■ What you are asked to do: Wherever the word "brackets" occurs in the listing, copy the whole line.

■ Exercise data:

****************

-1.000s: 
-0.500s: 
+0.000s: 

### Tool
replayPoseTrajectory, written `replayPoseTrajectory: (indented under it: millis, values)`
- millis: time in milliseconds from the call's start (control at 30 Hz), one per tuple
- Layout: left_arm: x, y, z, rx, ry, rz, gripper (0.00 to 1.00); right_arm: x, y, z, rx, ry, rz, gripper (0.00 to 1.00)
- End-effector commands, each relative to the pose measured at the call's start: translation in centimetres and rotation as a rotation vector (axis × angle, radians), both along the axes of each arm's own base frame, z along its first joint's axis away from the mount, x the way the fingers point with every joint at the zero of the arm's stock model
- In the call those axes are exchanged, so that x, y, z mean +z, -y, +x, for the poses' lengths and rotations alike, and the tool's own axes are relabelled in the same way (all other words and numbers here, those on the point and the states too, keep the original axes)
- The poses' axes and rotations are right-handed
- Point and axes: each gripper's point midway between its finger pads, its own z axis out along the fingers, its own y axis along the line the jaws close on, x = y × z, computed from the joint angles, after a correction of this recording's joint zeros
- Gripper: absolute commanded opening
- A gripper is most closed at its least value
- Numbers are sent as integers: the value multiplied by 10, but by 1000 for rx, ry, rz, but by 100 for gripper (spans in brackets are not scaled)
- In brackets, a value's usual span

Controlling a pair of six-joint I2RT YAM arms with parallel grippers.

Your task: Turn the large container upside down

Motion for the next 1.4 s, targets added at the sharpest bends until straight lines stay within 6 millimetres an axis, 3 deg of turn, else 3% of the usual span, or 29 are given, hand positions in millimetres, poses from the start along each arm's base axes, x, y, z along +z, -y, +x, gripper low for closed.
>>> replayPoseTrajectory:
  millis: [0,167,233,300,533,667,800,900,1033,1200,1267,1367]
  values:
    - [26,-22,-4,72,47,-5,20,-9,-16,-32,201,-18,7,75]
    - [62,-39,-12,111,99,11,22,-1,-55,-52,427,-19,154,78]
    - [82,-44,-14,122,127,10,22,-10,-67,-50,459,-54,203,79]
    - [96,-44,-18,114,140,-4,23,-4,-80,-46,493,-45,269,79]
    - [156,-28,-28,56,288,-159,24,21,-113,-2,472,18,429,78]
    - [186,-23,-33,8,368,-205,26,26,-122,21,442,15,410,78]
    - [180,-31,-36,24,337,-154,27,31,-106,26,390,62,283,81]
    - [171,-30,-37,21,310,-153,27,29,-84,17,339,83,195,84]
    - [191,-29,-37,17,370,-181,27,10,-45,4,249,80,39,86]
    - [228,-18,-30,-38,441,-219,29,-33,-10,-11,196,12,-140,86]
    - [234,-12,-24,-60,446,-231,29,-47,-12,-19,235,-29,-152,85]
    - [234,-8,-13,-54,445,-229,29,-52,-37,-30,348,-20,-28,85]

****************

■ Exercise response:
- Numbers are sent as integers: the value multiplied by 10, but by 1000 for rx, ry, rz, but by 100 for gripper (spans in brackets are not scaled)
- In brackets, a value's usual span

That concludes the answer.